**BRIEF**.
Print the listing exactly.

**INFORMATION GIVEN**.
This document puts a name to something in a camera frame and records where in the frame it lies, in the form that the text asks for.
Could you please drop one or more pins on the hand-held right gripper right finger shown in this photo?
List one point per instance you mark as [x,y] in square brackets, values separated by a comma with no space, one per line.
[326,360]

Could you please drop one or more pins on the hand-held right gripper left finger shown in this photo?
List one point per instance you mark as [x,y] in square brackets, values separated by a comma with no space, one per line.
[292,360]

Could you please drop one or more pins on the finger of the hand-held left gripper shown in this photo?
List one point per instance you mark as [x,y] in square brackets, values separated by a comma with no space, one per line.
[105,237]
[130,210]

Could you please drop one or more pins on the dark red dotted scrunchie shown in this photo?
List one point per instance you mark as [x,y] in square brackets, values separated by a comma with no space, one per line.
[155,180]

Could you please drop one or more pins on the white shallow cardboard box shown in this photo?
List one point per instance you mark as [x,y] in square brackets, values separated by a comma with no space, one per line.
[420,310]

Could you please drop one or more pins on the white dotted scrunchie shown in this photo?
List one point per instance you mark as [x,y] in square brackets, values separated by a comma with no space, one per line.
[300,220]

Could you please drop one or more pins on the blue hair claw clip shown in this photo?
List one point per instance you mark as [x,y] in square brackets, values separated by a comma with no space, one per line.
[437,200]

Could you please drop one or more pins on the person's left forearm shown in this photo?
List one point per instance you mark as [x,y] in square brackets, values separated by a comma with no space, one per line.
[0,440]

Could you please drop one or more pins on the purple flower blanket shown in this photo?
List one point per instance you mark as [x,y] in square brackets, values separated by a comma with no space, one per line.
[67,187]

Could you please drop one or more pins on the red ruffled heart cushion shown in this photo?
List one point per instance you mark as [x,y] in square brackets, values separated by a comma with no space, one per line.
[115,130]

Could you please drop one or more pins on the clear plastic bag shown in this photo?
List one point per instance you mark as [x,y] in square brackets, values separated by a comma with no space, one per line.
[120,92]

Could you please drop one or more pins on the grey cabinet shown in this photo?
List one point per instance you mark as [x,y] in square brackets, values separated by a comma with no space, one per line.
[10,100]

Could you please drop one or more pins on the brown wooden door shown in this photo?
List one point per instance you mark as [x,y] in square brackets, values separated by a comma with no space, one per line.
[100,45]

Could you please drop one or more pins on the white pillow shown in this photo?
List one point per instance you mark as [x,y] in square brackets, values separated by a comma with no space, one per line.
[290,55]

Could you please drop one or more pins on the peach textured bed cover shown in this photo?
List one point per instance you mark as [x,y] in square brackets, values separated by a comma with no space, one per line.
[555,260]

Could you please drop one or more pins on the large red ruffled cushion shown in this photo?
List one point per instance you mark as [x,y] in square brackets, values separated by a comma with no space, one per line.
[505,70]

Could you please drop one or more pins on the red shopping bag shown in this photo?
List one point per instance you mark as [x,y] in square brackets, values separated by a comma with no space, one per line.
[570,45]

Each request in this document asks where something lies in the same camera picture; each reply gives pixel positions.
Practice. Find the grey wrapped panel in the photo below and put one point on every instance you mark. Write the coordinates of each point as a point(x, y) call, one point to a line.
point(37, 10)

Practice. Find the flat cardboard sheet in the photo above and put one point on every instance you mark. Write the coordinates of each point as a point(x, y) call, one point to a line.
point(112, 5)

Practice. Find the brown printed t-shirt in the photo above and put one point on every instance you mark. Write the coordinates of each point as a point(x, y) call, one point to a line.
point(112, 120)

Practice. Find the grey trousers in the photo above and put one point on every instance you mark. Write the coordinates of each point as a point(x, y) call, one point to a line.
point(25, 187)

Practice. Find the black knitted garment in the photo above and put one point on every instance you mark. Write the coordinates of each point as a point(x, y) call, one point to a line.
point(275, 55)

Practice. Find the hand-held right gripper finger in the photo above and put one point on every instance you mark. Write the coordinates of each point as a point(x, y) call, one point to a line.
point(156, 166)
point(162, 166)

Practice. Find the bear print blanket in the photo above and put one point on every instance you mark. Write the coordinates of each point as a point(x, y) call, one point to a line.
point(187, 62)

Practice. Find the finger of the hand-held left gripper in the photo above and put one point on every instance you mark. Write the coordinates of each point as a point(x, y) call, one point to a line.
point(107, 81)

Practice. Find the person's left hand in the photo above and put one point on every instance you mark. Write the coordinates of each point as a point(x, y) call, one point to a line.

**RESPONSE BELOW**.
This document puts a name to something in a camera frame and records where in the frame it lies, in the form that the text asks for.
Could you please drop one or more pins on the hand-held right gripper right finger shown in this photo?
List one point per instance you mark as [x,y] in square brackets, values separated by a comma with no space, one per line.
[326,360]

Could you please drop one or more pins on the hand-held right gripper left finger shown in this photo?
List one point per instance you mark as [x,y] in square brackets, values separated by a comma with no space, one per line.
[292,360]

Could you please drop one or more pins on the finger of the hand-held left gripper shown in this photo?
List one point per instance you mark as [x,y] in square brackets, values separated by a comma with no space, one per line.
[105,237]
[130,210]

Could you please drop one or more pins on the dark red dotted scrunchie shown in this photo?
List one point per instance you mark as [x,y] in square brackets, values separated by a comma with no space, one per line.
[155,180]

Could you please drop one or more pins on the white shallow cardboard box shown in this photo?
List one point per instance you mark as [x,y] in square brackets, values separated by a comma with no space, one per line.
[420,310]

Could you please drop one or more pins on the white dotted scrunchie shown in this photo?
List one point per instance you mark as [x,y] in square brackets, values separated by a comma with no space, one per line.
[300,220]

Could you please drop one or more pins on the blue hair claw clip shown in this photo?
List one point per instance you mark as [x,y] in square brackets, values separated by a comma with no space, one per line.
[437,200]

Could you please drop one or more pins on the person's left forearm shown in this photo?
List one point per instance you mark as [x,y] in square brackets, values separated by a comma with no space, one per line.
[0,440]

Could you please drop one or more pins on the purple flower blanket shown in this photo?
List one point per instance you mark as [x,y] in square brackets, values separated by a comma with no space, one per line.
[67,187]

Could you please drop one or more pins on the red ruffled heart cushion shown in this photo?
List one point per instance you mark as [x,y] in square brackets, values separated by a comma with no space, one per line.
[115,130]

Could you please drop one or more pins on the clear plastic bag shown in this photo?
List one point per instance you mark as [x,y] in square brackets, values separated by a comma with no space, one per line.
[120,92]

Could you please drop one or more pins on the grey cabinet shown in this photo?
List one point per instance you mark as [x,y] in square brackets, values separated by a comma with no space, one per line.
[10,100]

Could you please drop one or more pins on the brown wooden door shown in this photo?
List one point per instance you mark as [x,y] in square brackets, values separated by a comma with no space, one per line.
[100,45]

Could you please drop one or more pins on the white pillow shown in this photo?
List one point per instance you mark as [x,y] in square brackets, values separated by a comma with no space, one per line.
[290,55]

Could you please drop one or more pins on the peach textured bed cover shown in this photo?
List one point per instance you mark as [x,y] in square brackets, values separated by a comma with no space, one per line.
[555,260]

Could you please drop one or more pins on the large red ruffled cushion shown in this photo?
List one point per instance you mark as [x,y] in square brackets, values separated by a comma with no space, one per line.
[505,70]

Could you please drop one or more pins on the red shopping bag shown in this photo?
List one point per instance you mark as [x,y] in square brackets, values separated by a comma with no space, one per line.
[570,45]

Each request in this document asks where something lies in the same camera picture; each reply gives pixel positions.
Practice. Find the grey wrapped panel in the photo below and put one point on every instance you mark. Write the coordinates of each point as a point(x, y) call, one point to a line.
point(37, 10)

Practice. Find the flat cardboard sheet in the photo above and put one point on every instance you mark. Write the coordinates of each point as a point(x, y) call, one point to a line.
point(112, 5)

Practice. Find the brown printed t-shirt in the photo above and put one point on every instance you mark. Write the coordinates of each point as a point(x, y) call, one point to a line.
point(112, 120)

Practice. Find the grey trousers in the photo above and put one point on every instance you mark. Write the coordinates of each point as a point(x, y) call, one point to a line.
point(25, 187)

Practice. Find the black knitted garment in the photo above and put one point on every instance you mark. Write the coordinates of each point as a point(x, y) call, one point to a line.
point(275, 55)

Practice. Find the hand-held right gripper finger in the photo above and put one point on every instance you mark. Write the coordinates of each point as a point(x, y) call, one point to a line.
point(156, 166)
point(162, 166)

Practice. Find the bear print blanket in the photo above and put one point on every instance you mark. Write the coordinates of each point as a point(x, y) call, one point to a line.
point(187, 62)

Practice. Find the finger of the hand-held left gripper in the photo above and put one point on every instance you mark. Write the coordinates of each point as a point(x, y) call, one point to a line.
point(107, 81)

Practice. Find the person's left hand in the photo above and put one point on every instance you mark. Write the coordinates of each point as a point(x, y) call, one point to a line.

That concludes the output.